Factory output picks up
Manufacturing growth at 4-month high; Inflationary pressure remains
Signaling an improvement of business conditions, India’s factory output during the month of June grew at its fastest pace in the last four months. Moreover, the manufacturing sector also added additional workforce to accommodate higher levels of output, a survey said.
The HSBC India Manufacturing Purchasing Managers’ Index (PMI), which measures the overall health of the manufacturing sector rose to 55 in June, a four-month high, from 54.8 recorded in May.
A PMI reading above 50 indicates growth in the manufacturing activity while a reading below 50 signals contraction. India’s manufacturing sector had managed to maintain a reading above 50 for more than three years.

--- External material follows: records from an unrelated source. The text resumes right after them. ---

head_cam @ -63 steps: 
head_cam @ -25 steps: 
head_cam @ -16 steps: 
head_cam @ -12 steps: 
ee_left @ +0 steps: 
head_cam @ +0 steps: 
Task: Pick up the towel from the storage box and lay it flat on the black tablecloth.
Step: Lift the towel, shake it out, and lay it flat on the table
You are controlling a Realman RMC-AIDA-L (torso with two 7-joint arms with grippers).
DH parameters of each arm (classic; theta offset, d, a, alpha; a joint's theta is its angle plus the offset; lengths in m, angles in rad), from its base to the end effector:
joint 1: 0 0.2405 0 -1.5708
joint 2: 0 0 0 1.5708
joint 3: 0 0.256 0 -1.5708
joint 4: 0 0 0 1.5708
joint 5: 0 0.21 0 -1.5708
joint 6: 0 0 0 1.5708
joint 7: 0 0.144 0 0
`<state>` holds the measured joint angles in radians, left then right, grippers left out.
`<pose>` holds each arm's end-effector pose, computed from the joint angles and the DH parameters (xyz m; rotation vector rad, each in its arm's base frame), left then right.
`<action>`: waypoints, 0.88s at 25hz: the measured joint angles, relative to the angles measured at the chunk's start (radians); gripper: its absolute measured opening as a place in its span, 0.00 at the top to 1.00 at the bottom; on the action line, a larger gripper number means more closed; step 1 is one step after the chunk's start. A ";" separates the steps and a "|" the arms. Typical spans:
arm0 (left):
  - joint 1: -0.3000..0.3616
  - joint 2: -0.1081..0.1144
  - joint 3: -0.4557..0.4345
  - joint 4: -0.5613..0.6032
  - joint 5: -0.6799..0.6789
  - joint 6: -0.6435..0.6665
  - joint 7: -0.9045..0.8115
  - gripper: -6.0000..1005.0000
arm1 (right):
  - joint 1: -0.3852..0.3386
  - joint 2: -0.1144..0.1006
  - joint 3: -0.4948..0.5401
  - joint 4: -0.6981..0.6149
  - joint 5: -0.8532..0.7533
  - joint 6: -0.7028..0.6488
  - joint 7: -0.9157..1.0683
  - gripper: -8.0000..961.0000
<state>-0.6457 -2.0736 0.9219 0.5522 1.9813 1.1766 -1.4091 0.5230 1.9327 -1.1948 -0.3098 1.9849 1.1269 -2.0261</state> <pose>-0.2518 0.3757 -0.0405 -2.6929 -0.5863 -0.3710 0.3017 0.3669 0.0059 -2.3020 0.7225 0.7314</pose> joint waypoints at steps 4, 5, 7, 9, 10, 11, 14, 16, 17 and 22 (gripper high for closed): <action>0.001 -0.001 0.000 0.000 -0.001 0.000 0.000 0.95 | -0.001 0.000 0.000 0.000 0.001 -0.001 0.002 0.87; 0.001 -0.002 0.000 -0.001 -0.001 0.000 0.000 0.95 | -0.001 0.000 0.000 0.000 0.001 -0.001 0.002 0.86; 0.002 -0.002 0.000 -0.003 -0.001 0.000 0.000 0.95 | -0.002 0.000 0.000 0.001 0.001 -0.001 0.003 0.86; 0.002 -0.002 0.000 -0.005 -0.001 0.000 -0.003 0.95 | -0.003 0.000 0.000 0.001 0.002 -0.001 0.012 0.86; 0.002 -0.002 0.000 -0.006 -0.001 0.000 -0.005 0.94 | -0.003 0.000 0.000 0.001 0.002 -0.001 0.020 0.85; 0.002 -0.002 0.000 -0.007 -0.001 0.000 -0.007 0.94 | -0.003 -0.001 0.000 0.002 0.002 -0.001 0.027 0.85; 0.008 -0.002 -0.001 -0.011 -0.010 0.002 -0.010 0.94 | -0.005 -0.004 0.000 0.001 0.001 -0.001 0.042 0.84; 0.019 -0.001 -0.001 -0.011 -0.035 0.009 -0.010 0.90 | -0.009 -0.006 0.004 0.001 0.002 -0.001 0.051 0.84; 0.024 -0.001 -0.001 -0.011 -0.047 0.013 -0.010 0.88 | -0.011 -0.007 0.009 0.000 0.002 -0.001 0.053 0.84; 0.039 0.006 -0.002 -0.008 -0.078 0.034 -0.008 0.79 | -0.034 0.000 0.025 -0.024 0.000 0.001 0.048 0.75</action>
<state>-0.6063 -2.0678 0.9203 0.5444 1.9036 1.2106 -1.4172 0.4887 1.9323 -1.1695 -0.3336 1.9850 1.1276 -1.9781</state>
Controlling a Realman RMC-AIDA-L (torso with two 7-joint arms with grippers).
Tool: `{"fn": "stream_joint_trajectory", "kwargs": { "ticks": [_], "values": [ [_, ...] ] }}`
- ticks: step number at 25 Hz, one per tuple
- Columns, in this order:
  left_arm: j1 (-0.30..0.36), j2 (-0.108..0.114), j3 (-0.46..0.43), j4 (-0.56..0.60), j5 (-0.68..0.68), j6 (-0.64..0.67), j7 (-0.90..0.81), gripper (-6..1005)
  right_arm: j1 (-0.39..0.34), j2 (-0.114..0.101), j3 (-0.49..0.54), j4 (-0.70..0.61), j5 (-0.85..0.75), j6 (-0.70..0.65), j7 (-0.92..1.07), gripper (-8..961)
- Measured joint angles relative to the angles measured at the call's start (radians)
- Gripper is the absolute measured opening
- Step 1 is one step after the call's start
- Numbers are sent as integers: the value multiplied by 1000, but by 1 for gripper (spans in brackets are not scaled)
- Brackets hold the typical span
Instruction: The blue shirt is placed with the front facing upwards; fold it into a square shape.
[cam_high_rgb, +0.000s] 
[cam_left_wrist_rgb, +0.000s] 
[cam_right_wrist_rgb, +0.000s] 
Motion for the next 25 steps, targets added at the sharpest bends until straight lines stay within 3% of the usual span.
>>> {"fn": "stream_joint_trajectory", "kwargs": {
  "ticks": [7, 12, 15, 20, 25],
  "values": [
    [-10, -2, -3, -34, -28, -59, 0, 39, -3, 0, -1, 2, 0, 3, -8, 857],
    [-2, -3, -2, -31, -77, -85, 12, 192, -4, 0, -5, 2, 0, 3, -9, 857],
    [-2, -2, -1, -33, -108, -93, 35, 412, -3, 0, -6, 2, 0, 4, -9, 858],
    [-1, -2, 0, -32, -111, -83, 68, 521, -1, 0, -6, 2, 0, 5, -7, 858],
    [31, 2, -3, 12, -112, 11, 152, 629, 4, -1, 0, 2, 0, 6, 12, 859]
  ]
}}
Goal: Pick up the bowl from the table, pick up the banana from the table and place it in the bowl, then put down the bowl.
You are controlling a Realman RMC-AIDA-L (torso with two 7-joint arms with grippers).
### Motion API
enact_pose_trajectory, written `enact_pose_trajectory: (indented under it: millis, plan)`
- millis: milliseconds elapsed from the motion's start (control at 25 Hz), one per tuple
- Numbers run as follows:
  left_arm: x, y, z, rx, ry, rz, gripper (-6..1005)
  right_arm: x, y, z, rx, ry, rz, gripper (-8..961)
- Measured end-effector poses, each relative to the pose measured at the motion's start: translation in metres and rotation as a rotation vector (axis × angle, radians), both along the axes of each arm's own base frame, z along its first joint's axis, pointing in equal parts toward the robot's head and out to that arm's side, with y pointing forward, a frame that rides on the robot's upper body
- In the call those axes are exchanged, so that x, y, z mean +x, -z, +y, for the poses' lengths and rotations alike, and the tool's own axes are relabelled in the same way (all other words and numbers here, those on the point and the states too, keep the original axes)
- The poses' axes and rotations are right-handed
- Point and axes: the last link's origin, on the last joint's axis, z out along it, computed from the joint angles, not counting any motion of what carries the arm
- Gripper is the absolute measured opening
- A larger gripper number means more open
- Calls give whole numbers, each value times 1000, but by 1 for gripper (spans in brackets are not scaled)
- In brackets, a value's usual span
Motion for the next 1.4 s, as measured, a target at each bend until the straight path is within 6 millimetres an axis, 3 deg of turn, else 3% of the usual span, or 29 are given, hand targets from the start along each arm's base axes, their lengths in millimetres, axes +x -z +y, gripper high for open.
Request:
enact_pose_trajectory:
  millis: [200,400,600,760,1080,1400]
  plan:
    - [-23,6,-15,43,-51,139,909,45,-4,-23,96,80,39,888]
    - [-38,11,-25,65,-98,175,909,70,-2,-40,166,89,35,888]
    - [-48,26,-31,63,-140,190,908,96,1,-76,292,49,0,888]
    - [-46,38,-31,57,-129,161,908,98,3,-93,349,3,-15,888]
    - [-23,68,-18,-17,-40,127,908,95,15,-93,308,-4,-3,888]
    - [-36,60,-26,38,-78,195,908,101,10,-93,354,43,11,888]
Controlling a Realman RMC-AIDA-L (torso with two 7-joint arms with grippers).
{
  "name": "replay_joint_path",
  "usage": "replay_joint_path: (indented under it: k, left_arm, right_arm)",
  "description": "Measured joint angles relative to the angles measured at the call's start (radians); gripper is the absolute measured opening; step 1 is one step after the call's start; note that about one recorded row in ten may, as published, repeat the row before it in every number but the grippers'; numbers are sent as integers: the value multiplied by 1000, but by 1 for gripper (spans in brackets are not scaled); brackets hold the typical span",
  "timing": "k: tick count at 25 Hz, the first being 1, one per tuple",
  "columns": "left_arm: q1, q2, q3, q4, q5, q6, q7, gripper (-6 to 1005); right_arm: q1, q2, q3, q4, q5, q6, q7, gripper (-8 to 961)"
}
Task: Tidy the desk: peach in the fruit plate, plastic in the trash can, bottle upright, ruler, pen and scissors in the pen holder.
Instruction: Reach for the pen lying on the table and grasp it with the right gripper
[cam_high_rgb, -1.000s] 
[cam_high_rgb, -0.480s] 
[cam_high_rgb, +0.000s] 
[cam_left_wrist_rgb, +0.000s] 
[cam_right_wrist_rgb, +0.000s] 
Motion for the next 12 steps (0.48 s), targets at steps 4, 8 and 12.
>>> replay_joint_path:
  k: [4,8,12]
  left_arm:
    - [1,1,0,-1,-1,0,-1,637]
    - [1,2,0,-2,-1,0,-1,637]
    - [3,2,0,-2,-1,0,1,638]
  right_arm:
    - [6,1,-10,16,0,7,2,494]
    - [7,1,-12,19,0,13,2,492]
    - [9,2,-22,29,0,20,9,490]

However, the new export order index as well as the domestic new order index fell suggesting a subdued demand from both domestic and overseas markets.
The PMI survey also raised some concerns on the continuing inflationary pressures, which could disappoint those who were expecting a rate cut by the Reserve Bank of India (RBI).
The input prices continued to increase, extending the inflationary period to 39 successive months while the output prices increased as the manufac- turers attempted to pass the higher cost of inputs on to the consumers.
The input price index rose to 65.1 in June from 64.2 in May and the output price index rose to 59.5 from 58.7 during the period.
“The rate of inflation in June was sharp and the largest since August 2011.In light of these numbers, the RBI does not have a strong case for further rate cuts, which could add to lingering inflation risks,” said Mr Leif Eskesen, chief economist, India and ASEAN, HSBC.
“The demand remains weak, though we do not believe it plummeting as suggested by industrial output data, while inflationary pressures remain strong,” said Sonal Verma, economist, Nomura India. “With weak monsoons also likely to add to the food inflation pressures, we do not see room for rate cuts in the near term,” she added.